I thought that I would bore you all a little by showing a slide show. The first picture shows some of the art work that I did for a catalog when I first became a distributor in 1973. All of the line art except the company logos and one Leatherman drawing was made by me. The second picture shows one of the drawings in a parts manual that I made in 1969 while working as a designer at KD. The third shows 6 of my old business cards that I just found while cleaning house. I have a bunch of the old art work lying around. Tex-Shooter


----------



## e~shot (Jun 3, 2010)

Amazing! both the line art looks drew by a CAD program. Great drawings Tex


----------



## mxred91 (Aug 8, 2010)

Those are some excellent drawings. Talk about a lost art, CAD has certainly changed that. I started drafting with ink on mylar. About 1990 started using CAD, I sure can't letter like that. I have an owners manual for a 1967 MGB, all line art, all incredible.


----------



## ZDP-189 (Mar 14, 2010)

I still sometimes use isometric paper to do quick designs for the prototype shop. It's good for simple stuff that just needs some 3D for clarity.


----------



## Rayshot (Feb 1, 2010)

Thanks for showing those Bill.

I have a hands on artistic aptitude perhaps that is why love to see others work. I am highly intrigued with people's artistic style, that is why I very much enjoy looking through someone's sketch books.

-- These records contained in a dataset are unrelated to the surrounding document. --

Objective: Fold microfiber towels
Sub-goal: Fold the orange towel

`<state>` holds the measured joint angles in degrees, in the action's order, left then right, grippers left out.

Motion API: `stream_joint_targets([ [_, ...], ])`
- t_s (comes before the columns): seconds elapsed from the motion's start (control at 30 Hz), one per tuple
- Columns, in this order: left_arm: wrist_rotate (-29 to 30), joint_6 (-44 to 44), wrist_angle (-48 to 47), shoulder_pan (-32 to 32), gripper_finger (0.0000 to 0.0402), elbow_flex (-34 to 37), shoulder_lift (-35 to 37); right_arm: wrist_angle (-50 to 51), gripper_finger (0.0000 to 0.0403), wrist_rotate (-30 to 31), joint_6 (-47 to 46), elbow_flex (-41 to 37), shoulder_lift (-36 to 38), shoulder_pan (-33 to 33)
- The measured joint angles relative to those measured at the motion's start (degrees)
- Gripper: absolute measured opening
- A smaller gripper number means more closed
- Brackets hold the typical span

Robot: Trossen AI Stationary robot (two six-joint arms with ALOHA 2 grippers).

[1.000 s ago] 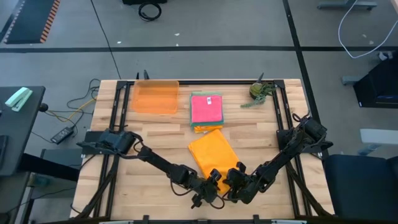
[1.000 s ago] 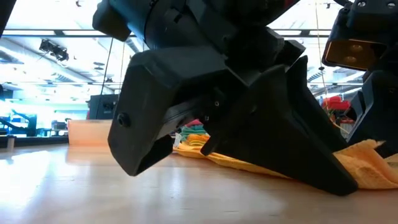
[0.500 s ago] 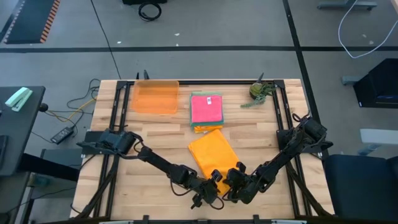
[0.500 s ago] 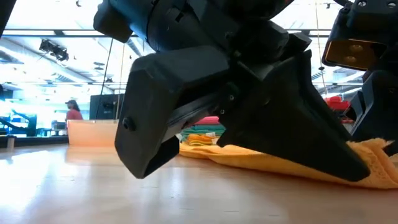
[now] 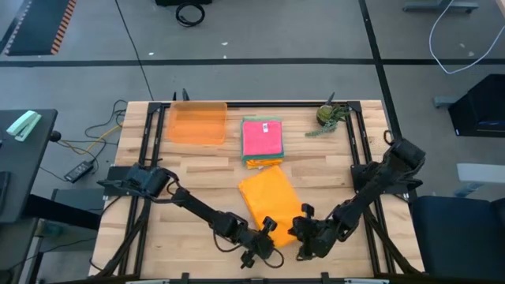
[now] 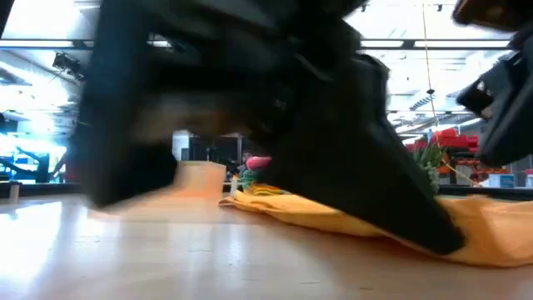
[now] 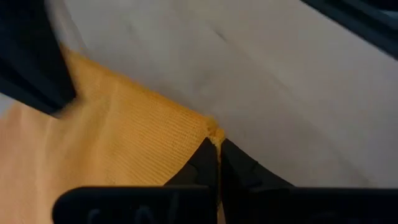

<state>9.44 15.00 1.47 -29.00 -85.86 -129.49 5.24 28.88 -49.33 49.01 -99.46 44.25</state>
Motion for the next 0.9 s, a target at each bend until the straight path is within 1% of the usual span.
stream_joint_targets([
  [0.13, 3.2, -1.9, -2.4, -1.8, 0.0007, 0.0, 1.6, 6.3, 0.0067, -0.4, 6.3, 0.0, 3.1, 3.4],
  [0.2, 4.0, -2.8, -2.6, -2.6, 0.0007, -0.1, 1.8, 8.2, 0.0091, 0.5, 9.4, 0.0, 3.2, 5.4],
  [0.23, 4.1, -3.5, -3.0, -2.9, 0.0007, -0.1, 1.8, 9.6, 0.0103, 2.0, 10.4, 0.0, 2.9, 6.5],
  [0.3, 4.3, -4.9, -3.4, -3.4, 0.0007, 0.0, 1.7, 10.4, 0.012, 4.6, 9.8, 0.0, 1.8, 7.5],
  [0.37, 4.5, -6.3, -3.4, -3.7, 0.0008, 0.0, 1.7, 10.0, 0.0122, 4.7, 7.7, 0.0, 0.6, 7.2],
  [0.43, 4.9, -7.0, -3.7, -3.7, 0.0007, 0.0, 1.7, 8.4, 0.0106, 4.0, 7.3, 0.0, -0.9, 6.6],
  [0.57, 5.1, -7.8, -3.9, -3.7, 0.0007, 0.0, 1.7, 8.4, 0.0049, 2.6, 5.9, 0.1, -3.2, 6.5],
  [0.67, 5.1, -9.6, -4.7, -3.8, 0.0009, 0.0, 1.7, 7.8, 0.0019, 1.9, 5.2, 0.1, -4.0, 7.1],
  [0.73, 5.1, -9.8, -5.0, -4.1, 0.0009, 0.0, 1.7, 7.7, 0.0008, 1.9, 4.4, 0.1, -4.7, 7.5],
  [0.9, 5.1, -10.2, -5.1, -4.4, 0.0007, 0.0, 1.7, 6.7, 0.0004, 2.3, 4.3, 0.1, -5.4, 7.3],
])
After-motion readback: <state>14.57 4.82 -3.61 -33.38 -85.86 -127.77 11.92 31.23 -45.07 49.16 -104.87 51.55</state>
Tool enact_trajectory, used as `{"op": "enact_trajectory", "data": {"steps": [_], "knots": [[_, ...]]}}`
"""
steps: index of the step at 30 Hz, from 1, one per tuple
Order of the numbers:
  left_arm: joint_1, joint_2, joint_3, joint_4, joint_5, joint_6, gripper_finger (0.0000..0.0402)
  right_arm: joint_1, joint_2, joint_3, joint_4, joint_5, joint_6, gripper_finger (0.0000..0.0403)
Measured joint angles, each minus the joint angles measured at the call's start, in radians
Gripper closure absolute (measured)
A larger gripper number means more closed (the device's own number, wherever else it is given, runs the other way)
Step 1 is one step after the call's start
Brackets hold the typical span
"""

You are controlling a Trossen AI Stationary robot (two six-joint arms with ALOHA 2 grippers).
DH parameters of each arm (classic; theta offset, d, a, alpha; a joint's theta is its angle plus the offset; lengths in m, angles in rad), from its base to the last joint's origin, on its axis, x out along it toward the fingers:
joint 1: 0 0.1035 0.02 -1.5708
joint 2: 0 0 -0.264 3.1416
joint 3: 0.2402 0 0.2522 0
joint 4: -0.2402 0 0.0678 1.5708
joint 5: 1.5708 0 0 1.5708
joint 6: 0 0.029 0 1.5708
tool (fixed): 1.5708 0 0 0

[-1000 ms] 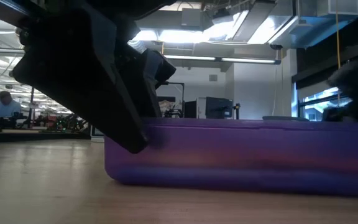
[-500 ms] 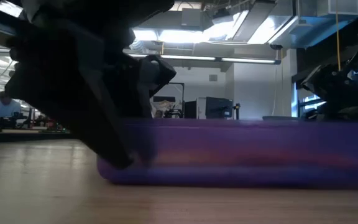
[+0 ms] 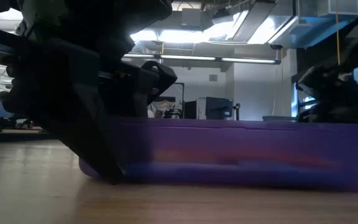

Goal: Pick & place school supplies into a supply box
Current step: Close the purple supply box

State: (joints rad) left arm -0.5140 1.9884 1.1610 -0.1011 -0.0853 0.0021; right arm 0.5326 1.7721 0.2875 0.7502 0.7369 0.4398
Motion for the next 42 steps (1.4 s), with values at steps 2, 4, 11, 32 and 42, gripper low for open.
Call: {"op": "enact_trajectory", "data": {"steps": [2,4,11,32,42], "knots": [[0.0,0.0,0.0,0.001,0.0,0.011,0.029,-0.034,-0.001,0.0,0.005,-0.049,0.062,0.0178],[0.0,0.0,0.0,0.0,0.0,0.016,0.029,-0.068,-0.002,0.0,0.009,-0.098,0.097,0.0178],[0.002,0.0,0.0,-0.005,0.015,0.047,0.029,-0.118,0.002,-0.001,0.111,-0.162,-0.225,0.0178],[0.005,-0.001,0.0,-0.022,0.037,0.037,0.029,-0.168,-0.022,0.043,0.26,-0.13,-0.751,0.0178],[0.006,-0.001,0.0,-0.024,0.029,0.022,0.029,-0.094,-0.156,0.037,0.263,-0.088,-0.889,0.0178]]}}
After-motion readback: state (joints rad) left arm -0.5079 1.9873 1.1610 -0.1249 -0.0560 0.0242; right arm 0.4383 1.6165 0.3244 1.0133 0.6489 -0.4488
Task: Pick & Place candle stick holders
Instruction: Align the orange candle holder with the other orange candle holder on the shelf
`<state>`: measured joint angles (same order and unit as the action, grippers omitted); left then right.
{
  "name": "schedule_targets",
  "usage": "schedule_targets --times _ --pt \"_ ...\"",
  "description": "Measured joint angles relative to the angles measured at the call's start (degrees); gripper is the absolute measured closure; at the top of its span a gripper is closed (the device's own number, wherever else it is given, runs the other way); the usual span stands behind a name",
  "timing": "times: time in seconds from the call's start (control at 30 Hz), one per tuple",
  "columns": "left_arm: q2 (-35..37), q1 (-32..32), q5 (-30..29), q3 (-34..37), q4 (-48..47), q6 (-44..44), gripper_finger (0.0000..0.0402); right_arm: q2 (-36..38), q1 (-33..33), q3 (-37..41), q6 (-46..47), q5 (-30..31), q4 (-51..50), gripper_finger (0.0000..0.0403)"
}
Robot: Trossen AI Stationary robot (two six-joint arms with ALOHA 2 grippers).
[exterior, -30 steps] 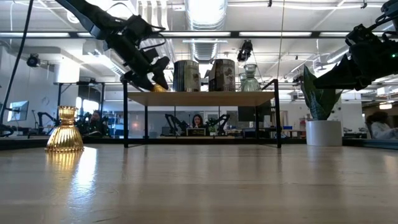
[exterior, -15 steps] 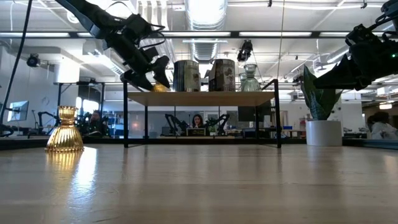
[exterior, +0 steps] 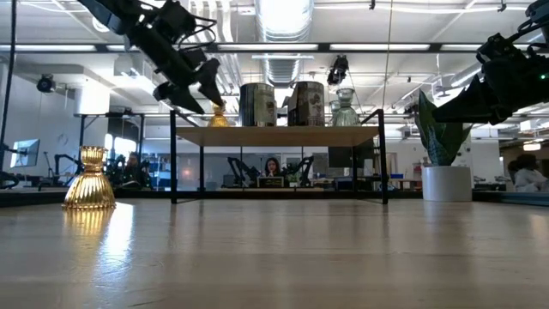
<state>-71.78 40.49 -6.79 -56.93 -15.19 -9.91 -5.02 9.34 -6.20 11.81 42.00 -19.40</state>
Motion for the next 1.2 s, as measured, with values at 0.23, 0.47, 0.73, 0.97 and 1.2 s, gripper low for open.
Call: schedule_targets --times 0.23,0.47,0.73,0.97,1.2 --pt "6.6 0.0 10.7 0.0 -6.2 -2.4 0.0056 0.0 0.0 0.0 0.0 0.0 0.0 0.0152" --pt "16.8 -0.5 35.6 -0.2 -21.8 -2.8 0.0057 0.0 0.0 0.0 0.0 0.0 0.0 0.0152" --pt "29.2 -1.0 31.0 -1.5 -56.2 -2.8 0.0060 0.0 0.0 0.0 0.0 0.0 0.0 0.0152" --pt "36.3 -1.0 24.5 -1.5 -74.9 -5.6 0.0060 0.0 0.0 0.0 0.0 0.0 0.0 0.0152" --pt "39.3 -1.0 25.6 1.1 -74.6 -7.1 0.0060 0.0 0.0 0.0 0.0 0.0 0.0 0.0152"
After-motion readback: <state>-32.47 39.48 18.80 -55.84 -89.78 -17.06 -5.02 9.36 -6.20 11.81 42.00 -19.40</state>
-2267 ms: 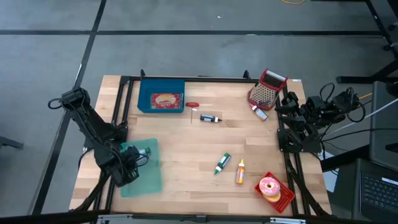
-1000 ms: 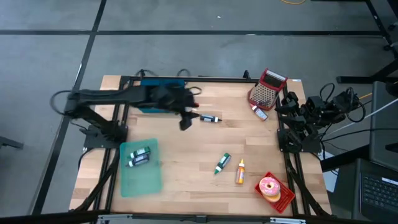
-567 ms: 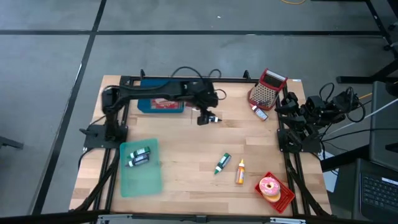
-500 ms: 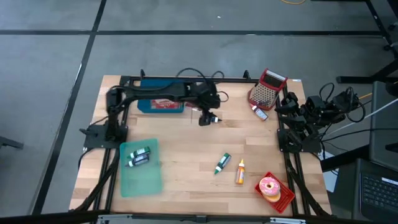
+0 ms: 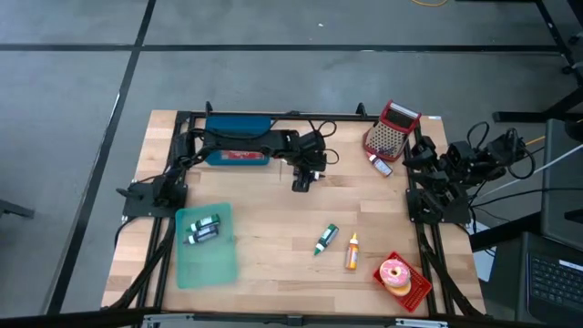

And here, we get to see what comes out of someones mind and through their hands in a slingshot, knives etc.


----------



## whipcrackdeadbunny (May 22, 2010)

I like the simplicity of the pencil drawings, I don't have much of an artistic eye (I prefer something I can get my hands on) but I love the old Chinese taoist drawings.

http://comps.fotosearch.com/bigcomps/VSL/VSL122/WFALL01.jpg


----------



## A+ Slingshots (Jan 22, 2010)

Bill that is wonderful. Thanks for sharing. How many years ago has it been since you had a business in Abilene?


----------



## Dayhiker (Mar 13, 2010)

Talented -- that's what you are, Tex. One of those guys who can do anything he puts his mind to. Can't help but respect that.


----------



## Performance Catapults (Feb 3, 2010)

Good stuff....period.


----------



## Tex-Shooter (Dec 17, 2009)

A+ Slingshots said:


> Bill that is wonderful. Thanks for sharing. How many years ago has it been since you had a business in Abilene?


30 years ago! I was working part time for C. G. Conn as a tool designer at the same time. -- Tex-Shooter


----------



## A+ Slingshots (Jan 22, 2010)

I would have been around 15 at the time. I know exactly where you worked, and I believe I may have met you before. That's my home town, and where my parents (both now in their 80's) still live. Small world!!! :0)


----------



## Tex-Shooter (Dec 17, 2009)

I lived right across from the School on Mimosa and mentored kid’s one clean living at the tennis courts. -- Tex-Shooter


----------



## Sam (Jul 5, 2010)

Very nice stuff, it's always interesting to see how things were done before the arrival of the computer - well CAD in this case.


----------



## smitty (Dec 17, 2009)

Very Cool Tex !


----------